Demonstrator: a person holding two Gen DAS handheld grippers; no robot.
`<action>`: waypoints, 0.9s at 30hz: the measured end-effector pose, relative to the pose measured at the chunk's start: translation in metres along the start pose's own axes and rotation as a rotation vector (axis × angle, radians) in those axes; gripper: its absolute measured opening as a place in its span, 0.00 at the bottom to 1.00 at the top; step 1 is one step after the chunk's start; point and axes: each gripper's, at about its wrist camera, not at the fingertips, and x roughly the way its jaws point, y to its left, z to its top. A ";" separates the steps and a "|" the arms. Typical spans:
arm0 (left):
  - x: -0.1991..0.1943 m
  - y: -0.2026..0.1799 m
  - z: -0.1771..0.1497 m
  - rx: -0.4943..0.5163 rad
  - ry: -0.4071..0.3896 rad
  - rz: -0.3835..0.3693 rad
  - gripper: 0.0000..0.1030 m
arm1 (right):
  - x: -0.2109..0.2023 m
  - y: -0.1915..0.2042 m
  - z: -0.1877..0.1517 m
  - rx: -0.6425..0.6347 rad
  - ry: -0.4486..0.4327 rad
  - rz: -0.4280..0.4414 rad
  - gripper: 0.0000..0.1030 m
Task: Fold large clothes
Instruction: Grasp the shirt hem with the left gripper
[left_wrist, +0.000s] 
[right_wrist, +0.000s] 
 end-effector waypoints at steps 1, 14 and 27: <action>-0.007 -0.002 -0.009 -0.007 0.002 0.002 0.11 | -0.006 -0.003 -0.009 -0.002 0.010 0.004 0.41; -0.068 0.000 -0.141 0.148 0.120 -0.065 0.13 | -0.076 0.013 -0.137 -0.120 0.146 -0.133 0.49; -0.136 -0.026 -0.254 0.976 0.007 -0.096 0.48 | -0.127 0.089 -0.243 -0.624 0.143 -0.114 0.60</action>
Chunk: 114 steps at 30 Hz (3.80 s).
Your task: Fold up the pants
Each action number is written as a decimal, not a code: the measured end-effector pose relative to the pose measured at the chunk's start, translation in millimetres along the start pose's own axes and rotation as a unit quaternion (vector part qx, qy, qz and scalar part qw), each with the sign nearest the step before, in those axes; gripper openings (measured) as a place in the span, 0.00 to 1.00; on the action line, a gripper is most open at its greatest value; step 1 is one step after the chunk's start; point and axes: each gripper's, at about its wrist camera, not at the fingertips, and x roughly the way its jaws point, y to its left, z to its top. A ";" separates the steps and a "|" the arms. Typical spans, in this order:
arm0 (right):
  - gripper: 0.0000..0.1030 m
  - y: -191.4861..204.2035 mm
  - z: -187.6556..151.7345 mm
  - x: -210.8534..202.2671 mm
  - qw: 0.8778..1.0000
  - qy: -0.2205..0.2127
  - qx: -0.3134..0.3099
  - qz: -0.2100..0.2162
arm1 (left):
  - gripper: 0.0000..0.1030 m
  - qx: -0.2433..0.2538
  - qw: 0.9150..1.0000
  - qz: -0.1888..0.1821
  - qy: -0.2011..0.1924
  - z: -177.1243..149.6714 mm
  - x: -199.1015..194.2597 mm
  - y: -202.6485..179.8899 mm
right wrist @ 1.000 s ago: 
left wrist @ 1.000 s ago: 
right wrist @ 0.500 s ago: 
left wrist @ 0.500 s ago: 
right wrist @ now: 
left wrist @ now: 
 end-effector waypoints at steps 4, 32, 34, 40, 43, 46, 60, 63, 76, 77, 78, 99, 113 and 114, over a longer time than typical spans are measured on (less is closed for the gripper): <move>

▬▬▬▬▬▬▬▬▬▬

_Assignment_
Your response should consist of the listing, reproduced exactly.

_Your response_
Demonstrator: a person holding two Gen DAS handheld grippers; no robot.
`<action>`: waypoints, 0.9s at 30hz: the measured end-effector pose, relative to the pose measured at the chunk's start: translation in metres along the start pose's own axes and rotation as a rotation vector (axis × angle, radians) in those axes; gripper: its absolute measured opening as a place in its span, 0.00 at the bottom to 1.00 at the top; step 1 is one step after the chunk's start; point and axes: each gripper's, at about its wrist camera, not at the fingertips, and x roughly the way its jaws point, y to its left, z to its top. A ";" separates the steps and a "|" the arms. Typical spans:
arm0 (left):
  - x: -0.1991..0.1943 m
  - y: -0.2026..0.1799 m
  - z: -0.1771..0.1497 m
  - rx: -0.4943..0.5163 rad
  - ry: -0.4071..0.3896 rad
  - rz: -0.3835..0.3693 rad
  - gripper: 0.0000..0.1030 m
arm1 (right):
  - x: -0.2109..0.2023 m
  - y: -0.1915..0.2042 m
  - z: -0.1877..0.1517 m
  - rx: -0.6425..0.6347 rad
  - ry: -0.4486..0.4327 rad
  - rz: -0.4280..0.4414 rad
  - gripper: 0.0000..0.1030 m
Task: Fold large clothes
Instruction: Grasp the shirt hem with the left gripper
[left_wrist, +0.000s] 
[right_wrist, +0.000s] 
 end-effector waypoints at steps 1, 14 and 27: <action>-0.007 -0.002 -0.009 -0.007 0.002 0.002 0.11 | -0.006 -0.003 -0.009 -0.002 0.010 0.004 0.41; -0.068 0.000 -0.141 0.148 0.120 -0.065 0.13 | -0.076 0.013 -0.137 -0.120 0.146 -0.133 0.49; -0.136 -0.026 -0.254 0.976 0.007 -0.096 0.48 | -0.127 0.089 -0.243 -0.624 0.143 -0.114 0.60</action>
Chunk: 114 steps at 30 Hz (3.80 s).
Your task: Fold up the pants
Each action number is written as a decimal, not a code: the measured end-effector pose relative to the pose measured at the chunk's start, translation in millimetres along the start pose's own axes and rotation as a unit quaternion (vector part qx, qy, qz and scalar part qw), each with the sign nearest the step before, in those axes; gripper openings (measured) as a place in the span, 0.00 to 1.00; on the action line, a gripper is most open at its greatest value; step 1 is one step after the chunk's start; point and axes: each gripper's, at about its wrist camera, not at the fingertips, and x roughly the way its jaws point, y to its left, z to its top. A ";" separates the steps and a "|" the arms. Typical spans, in this order:
arm0 (right):
  - gripper: 0.0000..0.1030 m
  - y: -191.4861..204.2035 mm
  - z: -187.6556..151.7345 mm
  - x: -210.8534..202.2671 mm
  - qw: 0.8778..1.0000
  - qy: -0.2205..0.2127
  - qx: -0.3134..0.3099
  - qz: -0.2100..0.2162
arm1 (left):
  - gripper: 0.0000..0.1030 m
  - qx: -0.2433..0.2538
  - qw: 0.9150..1.0000
  - qz: -0.1888..0.1821
  - qy: -0.2011..0.1924
  - z: -177.1243..149.6714 mm
  - x: -199.1015..194.2597 mm
  - y: -202.6485..179.8899 mm
right wrist @ 1.000 s ago: 
left wrist @ 1.000 s ago: 
right wrist @ 0.500 s ago: 
left wrist @ 0.500 s ago: 
right wrist @ now: 
left wrist @ now: 
 end-effector waypoints at steps 4, 32, 34, 40, 43, 46, 60, 63, 76, 77, 78, 99, 113 and 114, over a longer time than typical spans are measured on (less is closed for the gripper): <move>

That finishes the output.